Bug 220641

Summary: Add JSC API configuring GC signals in Linux
Product: WebKit Reporter: George Pittarelli <gjp>
Component: JavaScriptCoreAssignee: Yusuke Suzuki <ysuzuki>
Status: RESOLVED FIXED    
Severity: Normal CC: benjamin, cdumez, cmarcelo, ews-watchlist, keith_miller, mark.lam, msaboff, saam, tzagallo, webkit-bug-importer, ysuzuki
Priority: P2 Keywords: InRadar
Version: WebKit Nightly Build   
Hardware: Unspecified   
OS: Linux   
See Also: https://bugs.webkit.org/show_bug.cgi?id=223069
Bug Depends on:    
Bug Blocks: 221081    
Attachments:
Description Flags
Patch
ews-feeder: commit-queue-
Patch
mark.lam: review+
Patch
none
Patch none

Description George Pittarelli 2021-01-14 16:44:21 PST
JSC uses SIGUSR1 to suspend/resume threads on Linux. However, this signal handler can segfault if a process using JSC receives a SIGUSR1 at a very particular time: after JSC initialization (i.e. when the signal handler is installed), but before the first time that JSC actually does a Thread suspend.

I believe (from stack traces) that this is coming from this line: https://trac.webkit.org/browser/webkit/trunk/Source/WTF/wtf/posix/ThreadingPOSIX.cpp?rev=270806#L121

Specifically, the `targetThread` global is still nullptr in this situation. Perhaps a null check will suffice as a fix?
Comment 1 Yusuke Suzuki 2021-01-15 11:00:29 PST
This is a nice catch!
Comment 2 Yusuke Suzuki 2021-01-15 11:04:53 PST
I think JSC is not considering about the pattern emitting SIGUSR1 without interacting with JSC code, but just adding nullptr check is free, and if it can fix some usage, let's just add it.
Comment 3 Yusuke Suzuki 2021-01-15 11:28:46 PST
(In reply to George Pittarelli from comment #0)
> JSC uses SIGUSR1 to suspend/resume threads on Linux. However, this signal
> handler can segfault if a process using JSC receives a SIGUSR1 at a very
> particular time: after JSC initialization (i.e. when the signal handler is
> installed), but before the first time that JSC actually does a Thread
> suspend.
> 
> I believe (from stack traces) that this is coming from this line:
> https://trac.webkit.org/browser/webkit/trunk/Source/WTF/wtf/posix/
> ThreadingPOSIX.cpp?rev=270806#L121
> 
> Specifically, the `targetThread` global is still nullptr in this situation.
> Perhaps a null check will suffice as a fix?

I looked into it deeply, and I have some thoughts.

Can you share your story about why emitting SIGUSR1?
To handle your use case better, we need know how you are using SIGUSR1.

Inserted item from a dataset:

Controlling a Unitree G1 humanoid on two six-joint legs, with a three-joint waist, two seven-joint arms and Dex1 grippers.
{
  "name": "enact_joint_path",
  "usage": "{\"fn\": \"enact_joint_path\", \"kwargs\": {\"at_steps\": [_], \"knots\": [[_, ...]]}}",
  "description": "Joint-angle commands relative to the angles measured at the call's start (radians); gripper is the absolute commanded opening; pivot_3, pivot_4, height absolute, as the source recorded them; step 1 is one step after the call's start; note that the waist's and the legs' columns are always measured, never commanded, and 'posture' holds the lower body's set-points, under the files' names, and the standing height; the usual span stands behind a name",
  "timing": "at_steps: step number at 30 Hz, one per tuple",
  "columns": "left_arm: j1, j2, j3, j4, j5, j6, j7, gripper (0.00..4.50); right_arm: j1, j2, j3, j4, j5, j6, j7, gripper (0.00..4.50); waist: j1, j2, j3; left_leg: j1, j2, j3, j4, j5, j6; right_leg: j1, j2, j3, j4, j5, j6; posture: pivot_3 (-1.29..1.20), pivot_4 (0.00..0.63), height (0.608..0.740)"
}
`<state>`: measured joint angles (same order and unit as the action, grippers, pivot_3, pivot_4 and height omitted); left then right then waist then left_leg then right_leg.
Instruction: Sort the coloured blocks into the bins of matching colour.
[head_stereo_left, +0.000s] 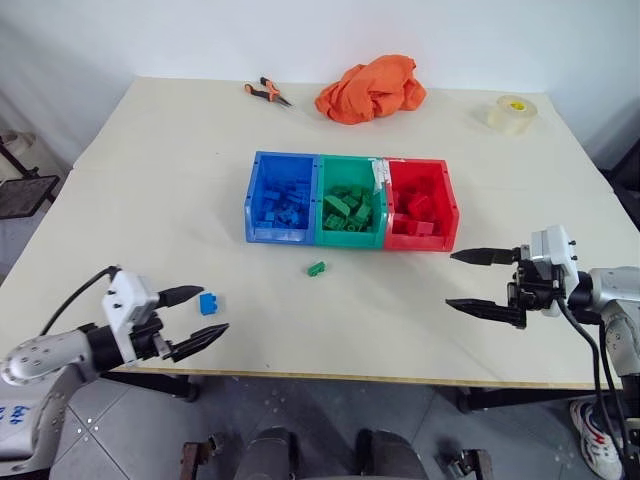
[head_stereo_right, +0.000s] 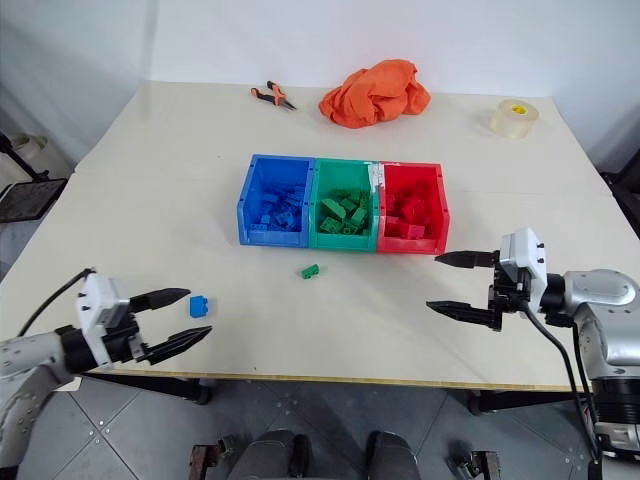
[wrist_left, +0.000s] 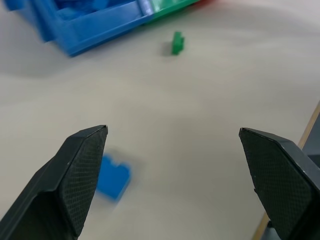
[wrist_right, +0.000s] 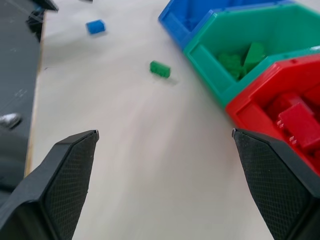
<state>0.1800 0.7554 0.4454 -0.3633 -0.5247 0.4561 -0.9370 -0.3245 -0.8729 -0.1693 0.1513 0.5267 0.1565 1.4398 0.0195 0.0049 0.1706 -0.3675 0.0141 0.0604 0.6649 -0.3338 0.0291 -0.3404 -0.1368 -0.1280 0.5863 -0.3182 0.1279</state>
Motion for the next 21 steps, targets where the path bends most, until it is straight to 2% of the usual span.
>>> {"fn": "enact_joint_path", "kwargs": {"at_steps": [1,8,10,16,21], "knots": [[0.004,0.007,0.022,-0.054,-0.035,-0.001,0.0,4.48,-0.014,-0.028,-0.018,0.009,0.001,-0.018,0.045,4.5,0.001,0.0,0.0,0.0,0.0,0.0,0.0,0.0,0.0,0.0,0.0,0.0,0.0,0.0,0.0,0.0,0.15,0.74],[-0.082,-0.032,-0.075,-0.087,-0.031,0.016,0.072,4.48,-0.005,-0.042,-0.031,0.011,0.007,-0.018,0.071,4.5,0.002,0.0,0.0,0.0,0.0,0.0,0.0,0.0,0.0,0.0,-0.001,0.0,0.001,0.0,0.0,0.0,0.15,0.74],[-0.136,-0.059,-0.148,-0.073,0.012,0.009,0.115,4.48,0.003,-0.042,-0.038,0.007,0.0,-0.018,0.054,4.5,0.002,0.0,0.0,0.0,0.0,0.0,0.0,0.0,0.0,0.0,-0.001,0.0,0.001,0.0,0.0,0.0,0.15,0.74],[-0.344,-0.222,-0.373,0.046,0.15,-0.041,0.246,4.48,0.042,-0.035,-0.052,-0.034,0.002,-0.008,0.008,4.5,0.007,0.001,-0.001,0.0,-0.002,0.001,0.001,0.0,0.001,0.0,0.004,-0.001,0.003,0.0,0.001,0.0,0.15,0.74],[-0.479,-0.34,-0.521,0.228,0.276,-0.099,0.313,4.48,0.079,-0.026,-0.067,-0.078,0.011,0.0,-0.034,4.5,0.007,0.001,-0.001,0.001,-0.001,0.004,0.001,0.001,0.001,-0.001,0.006,-0.005,0.003,0.0,0.001,0.0,0.15,0.74]]}}
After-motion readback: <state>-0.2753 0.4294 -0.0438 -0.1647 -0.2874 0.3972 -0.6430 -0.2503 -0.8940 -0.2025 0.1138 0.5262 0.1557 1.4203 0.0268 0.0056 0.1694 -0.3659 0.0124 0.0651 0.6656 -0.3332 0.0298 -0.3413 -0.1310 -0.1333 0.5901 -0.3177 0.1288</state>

In JSC on Linux, JSC is not assuming SIGUSR1 is emitted outside of JSC.
JSC strongly assumes that targetThread is filled with argument thread before the signal is invoked, and this invariant is kept in JSC code. So, JSC will never see nullptr in targetThread without emitting SIGUSR1 outside of JSC.

Even though we insert null check against targetThread, it is still possible that,

1. targetThread is filled with already-freed Thread pointer (since JSC does not clear it after using, and it is still possible)
2. Conflict with JSC's suspension mechanism (like, sending this signal while JSC is about to sending this signal to suspend).

Several ways can be considered.

1. If you are using Linux, and if you are not using pthread_sigqueue to emit SIGUSR1, then JSC can switch to use pthread_sigqueue to emit signal in Linux, and check `if (info->si_code == SI_QUEUE)` to make signal sender narrower.
2. If you are sending a signal outside of the process using JSC, JSC can use si_pid to check wether the signal is sent by own process, and exclude handling.
Comment 4 George Pittarelli 2021-01-15 15:10:26 PST
Hi Yusuke, thank you for the investigation!

> Can you share your story about why emitting SIGUSR1?
> To handle your use case better, we need know how you are using SIGUSR1.

We have a binary that uses JSC, among other libraries. One of those other libraries also sets a SIGUSR1 handler, but that handler is effectively a no-op when triggered unintentionally. That handler is triggered from another process at arbitrary times. (Yes, there's a performance question here of JSC's SIGUSR1 triggering that other handler repeatedly, but we're addressing that separately.)

> 1. If you are using Linux, and if you are not using pthread_sigqueue to emit SIGUSR1, then JSC can switch to use pthread_sigqueue to emit signal in Linux, and check `if (info->si_code == SI_QUEUE)` to make signal sender narrower.
> 2. If you are sending a signal outside of the process using JSC, JSC can use si_pid to check wether the signal is sent by own process, and exclude handling.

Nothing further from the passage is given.